## Work item
Every line of the entries that holds the word "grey" is to be copied.
----
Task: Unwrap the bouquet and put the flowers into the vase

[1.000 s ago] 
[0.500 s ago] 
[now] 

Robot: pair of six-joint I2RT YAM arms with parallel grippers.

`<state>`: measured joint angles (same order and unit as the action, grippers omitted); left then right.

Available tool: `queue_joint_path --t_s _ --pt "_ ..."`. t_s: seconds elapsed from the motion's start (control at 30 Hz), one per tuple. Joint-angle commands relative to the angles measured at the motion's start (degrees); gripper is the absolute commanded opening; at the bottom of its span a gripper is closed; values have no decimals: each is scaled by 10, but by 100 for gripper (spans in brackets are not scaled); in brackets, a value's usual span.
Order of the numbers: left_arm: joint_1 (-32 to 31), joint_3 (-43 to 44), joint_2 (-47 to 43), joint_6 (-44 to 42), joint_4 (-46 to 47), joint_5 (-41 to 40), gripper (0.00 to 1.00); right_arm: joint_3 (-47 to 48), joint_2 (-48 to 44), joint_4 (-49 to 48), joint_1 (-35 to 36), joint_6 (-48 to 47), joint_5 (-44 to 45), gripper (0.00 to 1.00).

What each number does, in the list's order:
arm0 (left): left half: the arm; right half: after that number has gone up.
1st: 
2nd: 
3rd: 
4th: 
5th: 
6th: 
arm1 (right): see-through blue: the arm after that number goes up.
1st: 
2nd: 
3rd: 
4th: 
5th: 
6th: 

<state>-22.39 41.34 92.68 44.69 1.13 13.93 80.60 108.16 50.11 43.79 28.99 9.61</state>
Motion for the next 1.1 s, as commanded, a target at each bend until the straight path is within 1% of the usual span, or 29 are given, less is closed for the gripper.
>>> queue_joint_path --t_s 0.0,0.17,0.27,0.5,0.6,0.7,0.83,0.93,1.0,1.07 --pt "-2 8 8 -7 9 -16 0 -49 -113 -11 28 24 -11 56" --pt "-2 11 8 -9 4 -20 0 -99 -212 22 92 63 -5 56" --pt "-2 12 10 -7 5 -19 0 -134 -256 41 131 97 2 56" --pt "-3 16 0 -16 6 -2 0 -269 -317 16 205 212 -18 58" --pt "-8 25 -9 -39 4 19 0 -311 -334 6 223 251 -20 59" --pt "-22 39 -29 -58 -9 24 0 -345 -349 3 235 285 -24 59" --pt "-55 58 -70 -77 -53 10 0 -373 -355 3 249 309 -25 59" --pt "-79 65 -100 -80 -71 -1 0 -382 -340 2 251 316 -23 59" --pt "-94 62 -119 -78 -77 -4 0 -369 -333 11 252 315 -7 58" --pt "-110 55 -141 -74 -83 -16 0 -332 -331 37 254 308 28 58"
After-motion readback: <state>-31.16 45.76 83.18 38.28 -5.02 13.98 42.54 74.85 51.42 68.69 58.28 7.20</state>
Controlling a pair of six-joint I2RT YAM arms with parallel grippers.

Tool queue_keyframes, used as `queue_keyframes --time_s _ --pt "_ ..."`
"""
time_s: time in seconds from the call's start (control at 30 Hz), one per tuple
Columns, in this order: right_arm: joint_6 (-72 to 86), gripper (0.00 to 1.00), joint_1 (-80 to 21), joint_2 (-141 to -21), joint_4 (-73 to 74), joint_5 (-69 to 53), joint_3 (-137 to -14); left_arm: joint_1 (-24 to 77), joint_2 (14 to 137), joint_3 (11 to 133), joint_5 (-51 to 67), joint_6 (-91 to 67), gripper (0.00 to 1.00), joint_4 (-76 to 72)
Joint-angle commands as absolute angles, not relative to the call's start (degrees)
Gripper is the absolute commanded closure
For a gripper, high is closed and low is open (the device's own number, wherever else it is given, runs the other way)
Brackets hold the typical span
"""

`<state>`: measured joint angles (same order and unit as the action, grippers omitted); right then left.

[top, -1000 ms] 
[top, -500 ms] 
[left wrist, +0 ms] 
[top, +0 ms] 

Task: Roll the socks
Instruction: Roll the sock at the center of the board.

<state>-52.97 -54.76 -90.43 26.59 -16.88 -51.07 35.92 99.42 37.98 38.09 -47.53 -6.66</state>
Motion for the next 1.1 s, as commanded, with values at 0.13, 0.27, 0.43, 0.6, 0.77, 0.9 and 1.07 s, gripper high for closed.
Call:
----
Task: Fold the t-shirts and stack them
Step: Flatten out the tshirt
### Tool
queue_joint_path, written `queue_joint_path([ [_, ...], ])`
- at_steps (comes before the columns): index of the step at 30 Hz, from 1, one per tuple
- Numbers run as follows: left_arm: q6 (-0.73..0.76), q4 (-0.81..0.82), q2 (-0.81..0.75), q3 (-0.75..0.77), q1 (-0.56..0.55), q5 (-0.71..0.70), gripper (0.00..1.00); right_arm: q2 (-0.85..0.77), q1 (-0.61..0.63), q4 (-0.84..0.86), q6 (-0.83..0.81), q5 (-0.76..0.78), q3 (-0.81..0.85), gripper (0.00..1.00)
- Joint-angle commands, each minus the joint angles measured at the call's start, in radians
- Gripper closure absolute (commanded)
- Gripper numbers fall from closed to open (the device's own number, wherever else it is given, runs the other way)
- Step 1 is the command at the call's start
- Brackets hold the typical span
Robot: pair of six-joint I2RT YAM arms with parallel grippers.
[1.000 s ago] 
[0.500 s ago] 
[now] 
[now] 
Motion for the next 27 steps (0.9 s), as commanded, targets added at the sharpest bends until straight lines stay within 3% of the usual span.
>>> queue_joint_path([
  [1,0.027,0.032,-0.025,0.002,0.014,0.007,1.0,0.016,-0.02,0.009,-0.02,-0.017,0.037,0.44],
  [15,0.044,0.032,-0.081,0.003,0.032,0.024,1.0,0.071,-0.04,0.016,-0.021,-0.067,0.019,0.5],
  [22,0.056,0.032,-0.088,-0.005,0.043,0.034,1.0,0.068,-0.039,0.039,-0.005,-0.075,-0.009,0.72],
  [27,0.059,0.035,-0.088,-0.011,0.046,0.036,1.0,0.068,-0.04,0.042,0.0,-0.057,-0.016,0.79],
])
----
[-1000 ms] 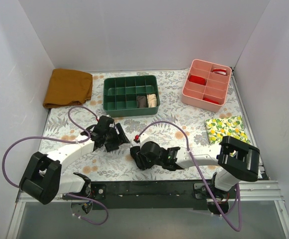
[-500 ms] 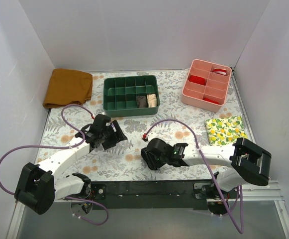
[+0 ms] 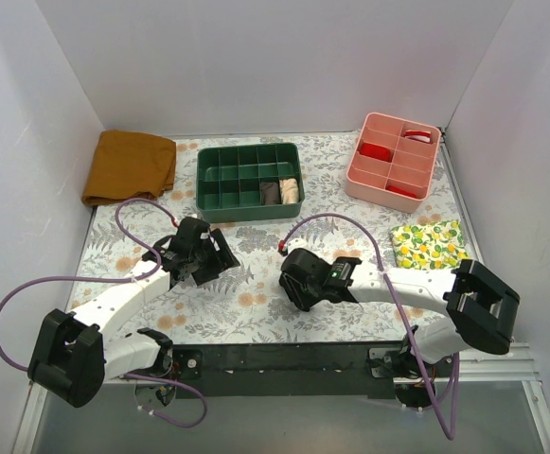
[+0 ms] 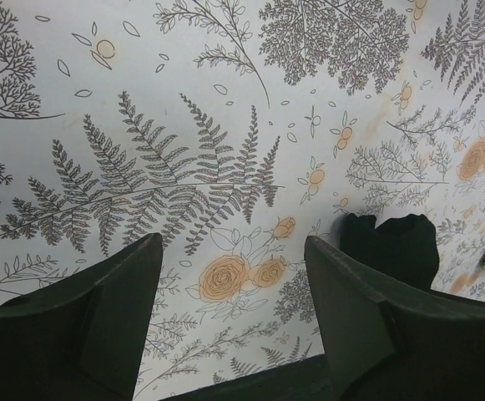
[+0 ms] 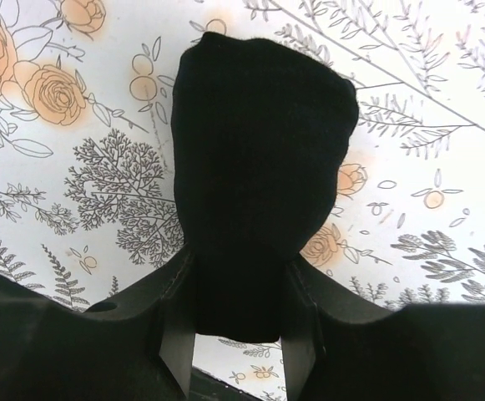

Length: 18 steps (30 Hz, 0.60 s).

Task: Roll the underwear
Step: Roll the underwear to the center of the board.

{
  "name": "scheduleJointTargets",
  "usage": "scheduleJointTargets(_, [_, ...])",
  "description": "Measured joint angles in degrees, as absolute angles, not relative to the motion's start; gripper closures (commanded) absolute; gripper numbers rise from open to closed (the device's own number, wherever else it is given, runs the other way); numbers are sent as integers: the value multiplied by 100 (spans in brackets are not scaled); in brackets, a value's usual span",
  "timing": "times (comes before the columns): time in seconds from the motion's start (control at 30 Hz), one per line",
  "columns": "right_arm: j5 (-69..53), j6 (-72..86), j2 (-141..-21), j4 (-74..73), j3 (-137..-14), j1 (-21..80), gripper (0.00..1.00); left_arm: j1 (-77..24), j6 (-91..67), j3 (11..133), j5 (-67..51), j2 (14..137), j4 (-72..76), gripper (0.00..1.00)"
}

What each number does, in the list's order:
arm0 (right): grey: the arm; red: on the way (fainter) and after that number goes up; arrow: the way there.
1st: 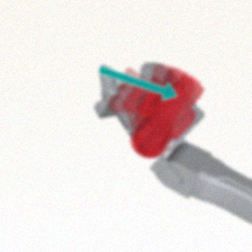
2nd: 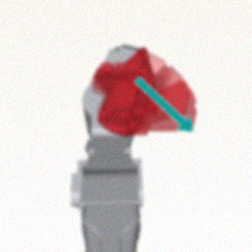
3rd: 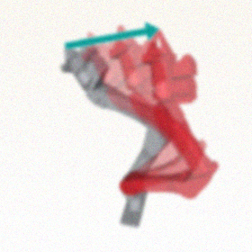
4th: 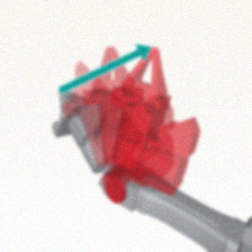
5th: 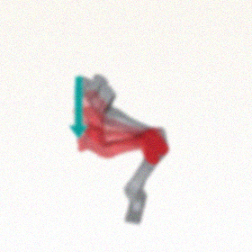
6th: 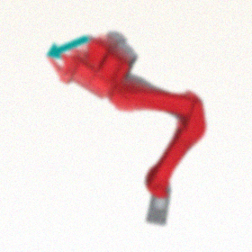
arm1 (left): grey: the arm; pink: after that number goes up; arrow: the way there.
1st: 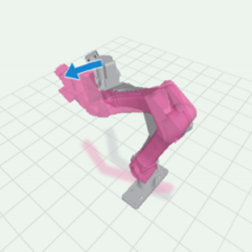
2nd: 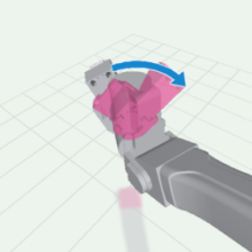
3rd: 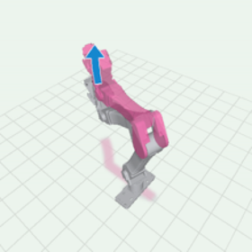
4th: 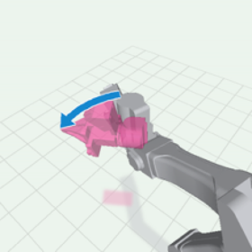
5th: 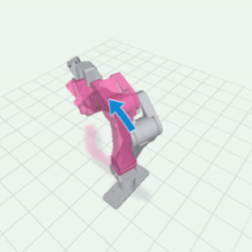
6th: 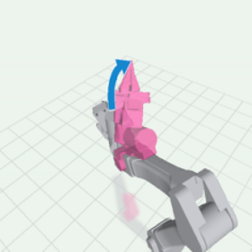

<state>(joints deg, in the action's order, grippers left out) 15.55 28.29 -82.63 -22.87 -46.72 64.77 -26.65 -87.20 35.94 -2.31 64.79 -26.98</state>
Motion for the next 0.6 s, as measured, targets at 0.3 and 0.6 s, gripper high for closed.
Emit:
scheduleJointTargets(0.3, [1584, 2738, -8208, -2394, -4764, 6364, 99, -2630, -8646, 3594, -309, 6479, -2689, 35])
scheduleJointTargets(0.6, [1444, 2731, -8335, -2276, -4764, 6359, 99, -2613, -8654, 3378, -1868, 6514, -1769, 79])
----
## Solved exercise
arm0 (right): grey: the arm; red: on the way (fainter) and after that number goes up; arrow: the way there.
arm1 (left): grey: the arm; pink: after that number goes up; arrow: the way there.

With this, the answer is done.